Привели его в избу, — а колокола так и гудут, того гляди — треснут посередке, а кресты так и сияют, — смерил бабу с ног до головы, крикнул:
— Чумичка необразованная, больше ничего!
И повалился на кровать:
— Разувай! Не видишь?..
А народу в избу натолкалось видимо-невидимо. И отец Лука в камилавке сидит, как бардадым. Отдышался Касьян, перевалился на кровати с боку на бок, проговорил:
— Которые желающие — могут оставаться, нежелающие — уходи; стану сказывать, как дело было.
Народ остался весь, Касьяну очень приятно стало. Как же! Все село в его избу собралось.
Заграница. Темный лесПоковырял Касьян глазами потолок и начал, прямо скажем, врать.
— Ну, ребята. Почет мужику повсеместно неограниченный. Слушай.
Народ откашлялся, закурил трубки и примолк.
— Повезли меня, значит, за границу на скором мягком, ну, везде встречи, смычка, любо-дорого глядеть. У границы корчма стоит, в корчме шинкарка расчудесная, так вся и трепыхает: «Ах, пан мужичок!» А сама меня в губки чмок….
В это время кто-то по-щенячьи всхохотал в углу и тявкнул. Касьян вздрогнул, слез с собственной кровати, сел за стол.
— Фу, ты, бес, сделай одолжение, — пробормотал он про себя.
— Вали, Касьян, вали! Просим.
— Идет, — сказал Касьян. — И вот, значит, пошел я ко границе, а там польской солдат: «Куда?!» Я ему, не говоря худого слова, в ухо раз. Он вверх ногами. Я в другое ухо два — он вниз головой. И говорит: «Ах, извините, не узнал».
— И повел меня к Польше. Я, говорю, — твоей Польши не желаю, нищий сорт, сколь времени под Рассеей она была, а веди меня к французинке, потом и к англичанке: все нации желаю прощупать самолично.

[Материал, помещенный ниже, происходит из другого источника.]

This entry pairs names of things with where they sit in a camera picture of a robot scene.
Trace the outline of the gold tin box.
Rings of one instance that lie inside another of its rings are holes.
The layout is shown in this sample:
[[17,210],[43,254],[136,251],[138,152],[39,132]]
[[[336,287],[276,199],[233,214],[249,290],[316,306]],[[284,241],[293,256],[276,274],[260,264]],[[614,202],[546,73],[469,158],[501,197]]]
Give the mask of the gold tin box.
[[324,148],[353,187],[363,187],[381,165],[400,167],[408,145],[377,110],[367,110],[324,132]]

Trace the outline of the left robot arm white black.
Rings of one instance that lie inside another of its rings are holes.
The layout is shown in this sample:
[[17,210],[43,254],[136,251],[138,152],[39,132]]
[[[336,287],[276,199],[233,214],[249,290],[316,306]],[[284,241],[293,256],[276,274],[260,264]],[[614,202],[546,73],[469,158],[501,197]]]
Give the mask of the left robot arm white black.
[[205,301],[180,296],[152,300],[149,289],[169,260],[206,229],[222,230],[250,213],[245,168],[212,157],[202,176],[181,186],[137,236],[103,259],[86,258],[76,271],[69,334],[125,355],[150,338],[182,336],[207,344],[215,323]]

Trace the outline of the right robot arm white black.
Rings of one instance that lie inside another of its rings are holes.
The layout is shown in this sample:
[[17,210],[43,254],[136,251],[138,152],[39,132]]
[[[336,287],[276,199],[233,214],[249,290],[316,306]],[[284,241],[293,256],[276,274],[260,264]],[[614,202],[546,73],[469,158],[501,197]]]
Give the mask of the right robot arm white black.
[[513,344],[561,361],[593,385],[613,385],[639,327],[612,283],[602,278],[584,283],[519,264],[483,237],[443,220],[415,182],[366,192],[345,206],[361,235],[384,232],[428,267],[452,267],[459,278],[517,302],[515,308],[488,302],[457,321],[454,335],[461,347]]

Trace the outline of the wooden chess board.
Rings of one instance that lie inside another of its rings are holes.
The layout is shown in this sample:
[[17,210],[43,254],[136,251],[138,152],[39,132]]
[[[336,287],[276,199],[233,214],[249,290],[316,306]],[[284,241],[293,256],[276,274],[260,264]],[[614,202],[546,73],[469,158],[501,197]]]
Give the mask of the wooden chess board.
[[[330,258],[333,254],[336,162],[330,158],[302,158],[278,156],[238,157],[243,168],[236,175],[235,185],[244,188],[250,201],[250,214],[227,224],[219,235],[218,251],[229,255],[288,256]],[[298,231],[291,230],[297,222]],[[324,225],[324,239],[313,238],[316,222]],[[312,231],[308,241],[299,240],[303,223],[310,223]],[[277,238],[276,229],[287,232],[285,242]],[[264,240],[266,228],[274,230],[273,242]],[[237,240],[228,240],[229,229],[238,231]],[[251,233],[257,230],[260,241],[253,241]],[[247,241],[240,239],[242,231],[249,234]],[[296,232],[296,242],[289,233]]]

Касьянова баба тут скосоротилась и засморкалась в фартук.
— Не хнычь! — пригрозил ей Касьян. — Не всякому слову верь: это зовется дипломатия.
— Просим, просим! — пропищал из-под стола лисенок и очками поблестел.
Заглянул Касьян под стол, побелел немного, на священника отца Луку испуганные очи перевел.
— Просим, просим! Вали, Касьян! — это весь народ.
— Идет, — сказал Касьян. — Знай слушай. На чем, бишь, я?.. Ах, да. Подхватили меня под руки разные генералы-господа, а народишко ихний так и лезут, так и напирают со всех сторон, как тараканы: лестно им на рассейское крестьянство повзирать. А господа генералы по французской матушке их: «Дорогу, мол! Нешто не видите, кого ведем?» Я иду, улыбаюсь, сам румяный, и шапчонкой во все стороны машу. Ну, те — ура-ура! Тут музыканты в трубы вдарили. Глядь-поглядь: на зеленом на ковре, в золотых креслах Франция сидит. Сама белая, тилигентная, губки тонкие, обликом курносая и глазом очень весела. Сложения субтильного, вся замурована в корсеты, и чулочки натянуты выше коленок ейных вершка на три, на четыре.